[Items listed in a dataset]
== Segment start ==
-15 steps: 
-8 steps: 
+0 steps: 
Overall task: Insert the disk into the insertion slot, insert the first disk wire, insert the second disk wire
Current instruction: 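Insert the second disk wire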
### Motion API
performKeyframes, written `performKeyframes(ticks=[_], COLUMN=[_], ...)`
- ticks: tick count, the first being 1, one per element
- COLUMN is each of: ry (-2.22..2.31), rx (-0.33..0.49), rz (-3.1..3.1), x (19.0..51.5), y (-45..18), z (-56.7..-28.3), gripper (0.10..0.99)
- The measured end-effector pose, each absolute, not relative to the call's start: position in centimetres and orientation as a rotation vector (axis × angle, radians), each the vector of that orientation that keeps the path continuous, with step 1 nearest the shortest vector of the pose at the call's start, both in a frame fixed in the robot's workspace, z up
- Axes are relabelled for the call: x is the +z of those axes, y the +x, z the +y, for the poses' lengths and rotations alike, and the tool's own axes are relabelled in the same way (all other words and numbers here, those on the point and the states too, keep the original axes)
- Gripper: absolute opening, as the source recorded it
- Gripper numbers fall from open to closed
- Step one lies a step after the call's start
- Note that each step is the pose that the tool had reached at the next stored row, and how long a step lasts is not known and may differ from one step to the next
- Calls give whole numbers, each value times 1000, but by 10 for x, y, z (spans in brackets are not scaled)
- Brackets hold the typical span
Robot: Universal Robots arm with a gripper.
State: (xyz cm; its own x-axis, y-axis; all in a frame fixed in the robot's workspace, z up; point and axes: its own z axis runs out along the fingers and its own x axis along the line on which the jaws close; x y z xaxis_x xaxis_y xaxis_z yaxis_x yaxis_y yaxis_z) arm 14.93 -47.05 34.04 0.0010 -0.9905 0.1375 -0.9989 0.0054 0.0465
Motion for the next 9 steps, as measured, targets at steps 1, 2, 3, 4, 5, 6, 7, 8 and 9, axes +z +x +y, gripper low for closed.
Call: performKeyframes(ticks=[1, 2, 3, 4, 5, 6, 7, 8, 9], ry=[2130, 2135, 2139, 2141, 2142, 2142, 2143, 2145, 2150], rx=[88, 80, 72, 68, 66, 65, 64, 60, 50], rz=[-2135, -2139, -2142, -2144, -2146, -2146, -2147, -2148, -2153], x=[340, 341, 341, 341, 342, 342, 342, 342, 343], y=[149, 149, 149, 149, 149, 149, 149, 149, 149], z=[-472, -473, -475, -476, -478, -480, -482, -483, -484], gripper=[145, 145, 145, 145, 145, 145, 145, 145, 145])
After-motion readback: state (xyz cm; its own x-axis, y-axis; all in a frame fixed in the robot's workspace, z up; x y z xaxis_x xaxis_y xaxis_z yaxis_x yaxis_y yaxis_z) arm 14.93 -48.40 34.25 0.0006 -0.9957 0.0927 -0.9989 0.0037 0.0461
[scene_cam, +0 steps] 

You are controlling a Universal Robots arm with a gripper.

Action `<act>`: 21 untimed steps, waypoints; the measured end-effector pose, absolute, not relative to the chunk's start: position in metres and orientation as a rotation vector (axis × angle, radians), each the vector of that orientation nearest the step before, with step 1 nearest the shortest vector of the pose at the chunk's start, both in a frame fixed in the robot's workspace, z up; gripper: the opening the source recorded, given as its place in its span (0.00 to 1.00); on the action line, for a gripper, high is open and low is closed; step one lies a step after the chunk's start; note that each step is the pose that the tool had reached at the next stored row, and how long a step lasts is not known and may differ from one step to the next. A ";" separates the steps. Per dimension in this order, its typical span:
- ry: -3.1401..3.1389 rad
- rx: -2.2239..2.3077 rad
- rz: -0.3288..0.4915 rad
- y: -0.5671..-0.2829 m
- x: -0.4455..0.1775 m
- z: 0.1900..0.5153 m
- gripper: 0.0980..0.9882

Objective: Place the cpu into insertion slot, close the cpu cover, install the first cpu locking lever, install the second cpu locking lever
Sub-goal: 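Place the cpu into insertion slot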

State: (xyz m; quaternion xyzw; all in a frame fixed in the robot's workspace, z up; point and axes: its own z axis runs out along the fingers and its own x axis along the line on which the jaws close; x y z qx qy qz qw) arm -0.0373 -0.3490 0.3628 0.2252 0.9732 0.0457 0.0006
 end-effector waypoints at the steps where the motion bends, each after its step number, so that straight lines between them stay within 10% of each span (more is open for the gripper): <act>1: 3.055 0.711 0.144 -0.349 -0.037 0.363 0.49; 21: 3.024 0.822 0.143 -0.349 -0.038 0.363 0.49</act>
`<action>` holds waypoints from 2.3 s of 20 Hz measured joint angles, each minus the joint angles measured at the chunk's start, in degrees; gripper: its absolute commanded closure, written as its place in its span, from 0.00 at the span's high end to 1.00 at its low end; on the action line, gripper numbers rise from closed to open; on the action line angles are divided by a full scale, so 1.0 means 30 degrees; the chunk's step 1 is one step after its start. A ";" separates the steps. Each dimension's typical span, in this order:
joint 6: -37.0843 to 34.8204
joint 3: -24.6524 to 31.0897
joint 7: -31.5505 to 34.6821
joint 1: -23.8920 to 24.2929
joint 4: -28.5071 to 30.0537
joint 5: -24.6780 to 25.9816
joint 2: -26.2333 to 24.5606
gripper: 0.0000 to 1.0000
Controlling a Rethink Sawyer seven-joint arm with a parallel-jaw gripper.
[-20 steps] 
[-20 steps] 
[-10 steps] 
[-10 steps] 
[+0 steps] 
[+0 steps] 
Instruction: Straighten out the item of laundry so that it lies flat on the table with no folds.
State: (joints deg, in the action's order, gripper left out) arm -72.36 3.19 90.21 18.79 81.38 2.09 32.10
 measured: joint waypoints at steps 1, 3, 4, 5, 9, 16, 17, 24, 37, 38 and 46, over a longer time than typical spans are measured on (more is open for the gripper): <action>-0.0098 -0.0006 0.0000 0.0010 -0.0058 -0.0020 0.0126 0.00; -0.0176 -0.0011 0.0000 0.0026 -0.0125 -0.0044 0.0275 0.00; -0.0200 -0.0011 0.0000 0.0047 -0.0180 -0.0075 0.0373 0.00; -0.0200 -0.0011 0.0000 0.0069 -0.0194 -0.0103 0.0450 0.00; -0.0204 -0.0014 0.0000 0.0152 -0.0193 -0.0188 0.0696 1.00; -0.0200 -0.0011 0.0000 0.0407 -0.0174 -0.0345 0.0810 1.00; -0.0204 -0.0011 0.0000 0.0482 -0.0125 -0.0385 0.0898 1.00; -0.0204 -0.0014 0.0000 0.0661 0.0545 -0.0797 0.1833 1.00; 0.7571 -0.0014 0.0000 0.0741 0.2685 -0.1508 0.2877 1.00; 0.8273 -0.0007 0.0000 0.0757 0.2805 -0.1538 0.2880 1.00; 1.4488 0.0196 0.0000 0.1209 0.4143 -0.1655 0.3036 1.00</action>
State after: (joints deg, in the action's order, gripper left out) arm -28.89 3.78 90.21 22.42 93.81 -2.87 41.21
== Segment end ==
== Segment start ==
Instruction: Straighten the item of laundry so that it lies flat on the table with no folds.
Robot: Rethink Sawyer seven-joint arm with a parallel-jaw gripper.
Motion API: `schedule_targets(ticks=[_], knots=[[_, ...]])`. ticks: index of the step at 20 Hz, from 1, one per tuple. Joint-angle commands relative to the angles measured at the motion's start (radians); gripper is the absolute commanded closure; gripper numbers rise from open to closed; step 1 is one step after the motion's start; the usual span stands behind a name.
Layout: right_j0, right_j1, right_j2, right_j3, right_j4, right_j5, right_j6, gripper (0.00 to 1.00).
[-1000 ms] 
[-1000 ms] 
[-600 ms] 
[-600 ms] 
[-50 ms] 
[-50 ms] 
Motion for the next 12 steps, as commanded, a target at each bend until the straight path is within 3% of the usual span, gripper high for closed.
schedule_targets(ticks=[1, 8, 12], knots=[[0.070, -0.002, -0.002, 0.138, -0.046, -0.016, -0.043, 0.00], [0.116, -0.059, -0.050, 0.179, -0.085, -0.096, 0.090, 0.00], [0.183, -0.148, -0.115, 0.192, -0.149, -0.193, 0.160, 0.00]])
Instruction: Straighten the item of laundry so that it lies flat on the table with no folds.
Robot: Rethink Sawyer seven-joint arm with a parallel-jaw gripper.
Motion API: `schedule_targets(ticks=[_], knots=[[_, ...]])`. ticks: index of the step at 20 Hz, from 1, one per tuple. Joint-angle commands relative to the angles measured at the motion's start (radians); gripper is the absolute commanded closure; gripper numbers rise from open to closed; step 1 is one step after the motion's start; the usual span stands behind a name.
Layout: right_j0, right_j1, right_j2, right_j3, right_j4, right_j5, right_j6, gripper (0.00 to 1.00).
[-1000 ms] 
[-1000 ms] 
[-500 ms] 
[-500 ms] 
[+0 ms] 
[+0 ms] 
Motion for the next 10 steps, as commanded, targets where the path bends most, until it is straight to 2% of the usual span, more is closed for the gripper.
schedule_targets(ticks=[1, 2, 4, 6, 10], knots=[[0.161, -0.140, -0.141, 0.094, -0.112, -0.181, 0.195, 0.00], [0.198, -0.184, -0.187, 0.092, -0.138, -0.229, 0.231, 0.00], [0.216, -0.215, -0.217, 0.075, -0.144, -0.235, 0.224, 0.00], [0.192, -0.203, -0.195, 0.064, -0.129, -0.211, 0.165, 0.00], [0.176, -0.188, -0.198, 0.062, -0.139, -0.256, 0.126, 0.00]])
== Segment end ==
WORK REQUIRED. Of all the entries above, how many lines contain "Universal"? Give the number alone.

ANSWER SECTION. 2